━━━━━ Information shown ━━━━━

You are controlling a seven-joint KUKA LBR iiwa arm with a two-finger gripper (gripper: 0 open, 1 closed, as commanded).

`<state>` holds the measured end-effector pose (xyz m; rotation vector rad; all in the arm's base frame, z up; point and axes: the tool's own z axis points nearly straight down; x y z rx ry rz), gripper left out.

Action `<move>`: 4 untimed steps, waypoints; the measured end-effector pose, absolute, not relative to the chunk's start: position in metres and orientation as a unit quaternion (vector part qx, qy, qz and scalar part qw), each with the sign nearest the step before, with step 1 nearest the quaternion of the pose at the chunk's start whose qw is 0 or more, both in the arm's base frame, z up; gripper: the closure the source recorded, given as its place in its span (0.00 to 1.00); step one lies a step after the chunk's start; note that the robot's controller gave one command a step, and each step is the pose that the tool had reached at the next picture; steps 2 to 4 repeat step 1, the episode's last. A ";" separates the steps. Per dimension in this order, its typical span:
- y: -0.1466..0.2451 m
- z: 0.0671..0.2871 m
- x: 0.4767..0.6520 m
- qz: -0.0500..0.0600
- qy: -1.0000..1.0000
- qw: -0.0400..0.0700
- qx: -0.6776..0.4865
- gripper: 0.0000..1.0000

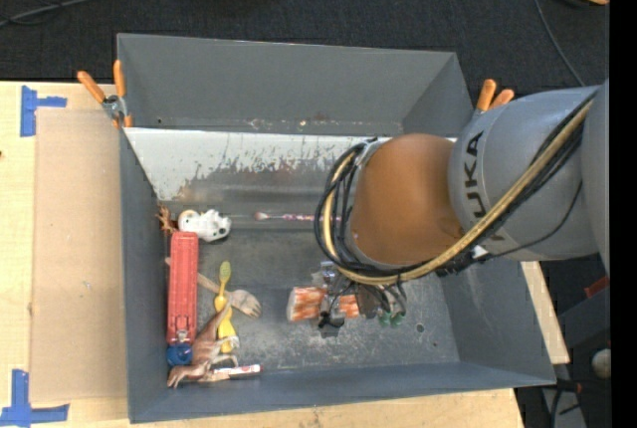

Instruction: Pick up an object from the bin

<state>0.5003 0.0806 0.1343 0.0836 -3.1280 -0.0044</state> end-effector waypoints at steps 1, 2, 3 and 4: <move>0.083 0.209 0.502 -0.002 -1.000 0.005 0.022 1.00; 0.083 0.209 0.502 -0.002 -1.000 0.005 0.022 1.00; 0.083 0.209 0.502 -0.002 -1.000 0.005 0.022 1.00; 0.083 0.209 0.502 -0.002 -1.000 0.005 0.022 1.00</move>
Offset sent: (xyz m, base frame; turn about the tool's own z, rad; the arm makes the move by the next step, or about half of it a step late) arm 0.0128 0.0135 0.1491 0.0031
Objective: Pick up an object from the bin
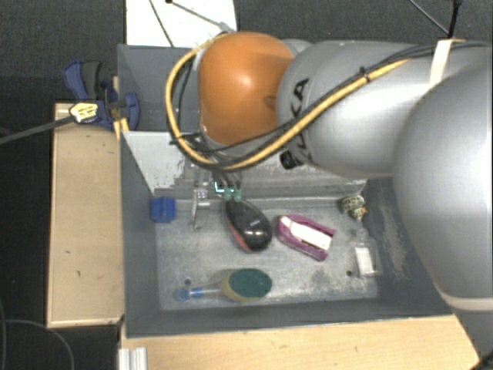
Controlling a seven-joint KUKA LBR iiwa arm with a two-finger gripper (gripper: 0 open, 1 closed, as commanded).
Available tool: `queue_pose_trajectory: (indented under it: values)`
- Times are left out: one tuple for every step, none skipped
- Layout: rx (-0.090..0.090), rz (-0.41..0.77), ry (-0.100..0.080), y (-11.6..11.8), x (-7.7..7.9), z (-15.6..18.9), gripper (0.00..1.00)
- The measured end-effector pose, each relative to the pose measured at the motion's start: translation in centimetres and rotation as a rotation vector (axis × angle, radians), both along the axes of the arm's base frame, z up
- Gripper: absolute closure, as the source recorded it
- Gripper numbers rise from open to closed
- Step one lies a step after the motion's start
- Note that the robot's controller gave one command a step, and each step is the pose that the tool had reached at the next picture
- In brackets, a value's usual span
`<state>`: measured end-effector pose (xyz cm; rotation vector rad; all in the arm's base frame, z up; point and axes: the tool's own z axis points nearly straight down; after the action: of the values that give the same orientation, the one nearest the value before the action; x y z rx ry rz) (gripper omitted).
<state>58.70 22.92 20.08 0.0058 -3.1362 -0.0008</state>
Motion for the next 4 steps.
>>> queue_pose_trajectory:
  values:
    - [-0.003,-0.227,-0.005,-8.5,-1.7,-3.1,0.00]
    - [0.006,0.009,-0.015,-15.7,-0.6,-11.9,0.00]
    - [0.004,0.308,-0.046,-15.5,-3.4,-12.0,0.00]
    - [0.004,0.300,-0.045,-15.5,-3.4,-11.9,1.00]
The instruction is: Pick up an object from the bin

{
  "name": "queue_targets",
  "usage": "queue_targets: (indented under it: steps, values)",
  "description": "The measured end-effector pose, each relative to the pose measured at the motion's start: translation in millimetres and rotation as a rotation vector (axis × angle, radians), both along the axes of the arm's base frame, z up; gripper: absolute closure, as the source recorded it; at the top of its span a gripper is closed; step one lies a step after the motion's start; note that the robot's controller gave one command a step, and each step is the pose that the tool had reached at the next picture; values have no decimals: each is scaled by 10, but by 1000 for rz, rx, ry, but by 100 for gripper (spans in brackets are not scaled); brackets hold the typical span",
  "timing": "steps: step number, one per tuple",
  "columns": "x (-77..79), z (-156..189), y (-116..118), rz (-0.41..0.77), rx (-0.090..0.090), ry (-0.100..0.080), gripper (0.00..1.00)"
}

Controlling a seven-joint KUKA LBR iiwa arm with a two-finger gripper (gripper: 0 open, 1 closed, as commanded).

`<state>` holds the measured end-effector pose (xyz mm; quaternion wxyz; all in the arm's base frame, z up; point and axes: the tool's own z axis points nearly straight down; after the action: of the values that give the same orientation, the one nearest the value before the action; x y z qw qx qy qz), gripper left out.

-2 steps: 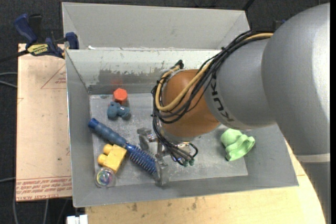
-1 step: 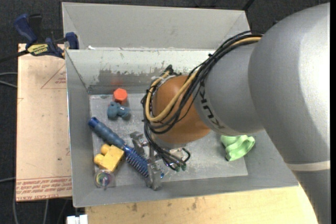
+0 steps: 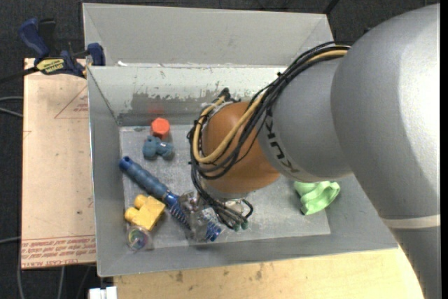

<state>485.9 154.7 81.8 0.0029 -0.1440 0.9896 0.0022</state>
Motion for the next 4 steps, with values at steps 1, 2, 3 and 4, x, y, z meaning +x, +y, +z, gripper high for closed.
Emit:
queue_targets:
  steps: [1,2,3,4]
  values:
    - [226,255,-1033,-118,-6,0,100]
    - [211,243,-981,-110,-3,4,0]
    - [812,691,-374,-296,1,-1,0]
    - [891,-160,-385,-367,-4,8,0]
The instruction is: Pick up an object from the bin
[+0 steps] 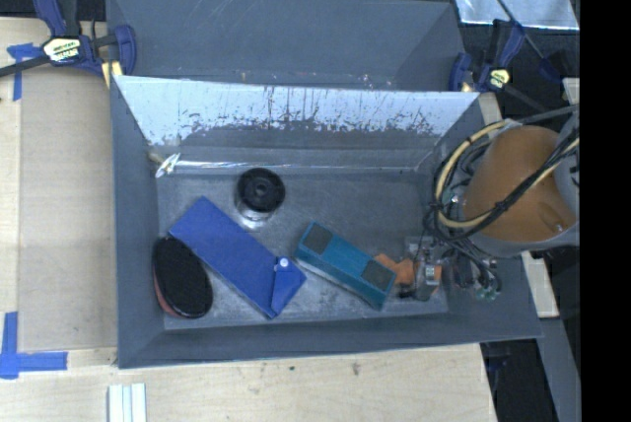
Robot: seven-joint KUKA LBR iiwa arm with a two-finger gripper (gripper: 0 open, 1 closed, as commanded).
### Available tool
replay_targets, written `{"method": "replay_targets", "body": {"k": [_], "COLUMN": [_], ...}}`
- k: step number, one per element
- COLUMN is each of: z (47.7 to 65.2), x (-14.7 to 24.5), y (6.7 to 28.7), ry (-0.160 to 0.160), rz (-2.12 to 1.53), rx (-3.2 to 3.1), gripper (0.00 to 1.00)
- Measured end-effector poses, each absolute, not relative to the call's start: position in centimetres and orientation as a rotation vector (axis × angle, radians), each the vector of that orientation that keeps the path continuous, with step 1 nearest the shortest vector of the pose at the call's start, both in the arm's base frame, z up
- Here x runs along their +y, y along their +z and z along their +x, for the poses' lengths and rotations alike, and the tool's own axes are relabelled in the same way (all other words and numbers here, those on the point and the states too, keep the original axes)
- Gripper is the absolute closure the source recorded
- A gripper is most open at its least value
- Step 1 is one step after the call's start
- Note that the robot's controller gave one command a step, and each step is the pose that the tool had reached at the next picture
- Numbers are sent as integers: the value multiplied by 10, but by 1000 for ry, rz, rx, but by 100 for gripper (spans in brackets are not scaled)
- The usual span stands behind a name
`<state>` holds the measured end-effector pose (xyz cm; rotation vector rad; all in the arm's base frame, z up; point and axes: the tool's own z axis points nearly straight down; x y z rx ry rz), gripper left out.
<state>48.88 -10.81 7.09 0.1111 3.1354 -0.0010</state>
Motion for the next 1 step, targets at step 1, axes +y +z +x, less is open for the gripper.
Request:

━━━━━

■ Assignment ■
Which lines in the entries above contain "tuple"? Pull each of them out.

■ Exercise output ■
- Times are left out: one tuple for every step, none skipped
  "timing": "steps: step number, one per tuple",

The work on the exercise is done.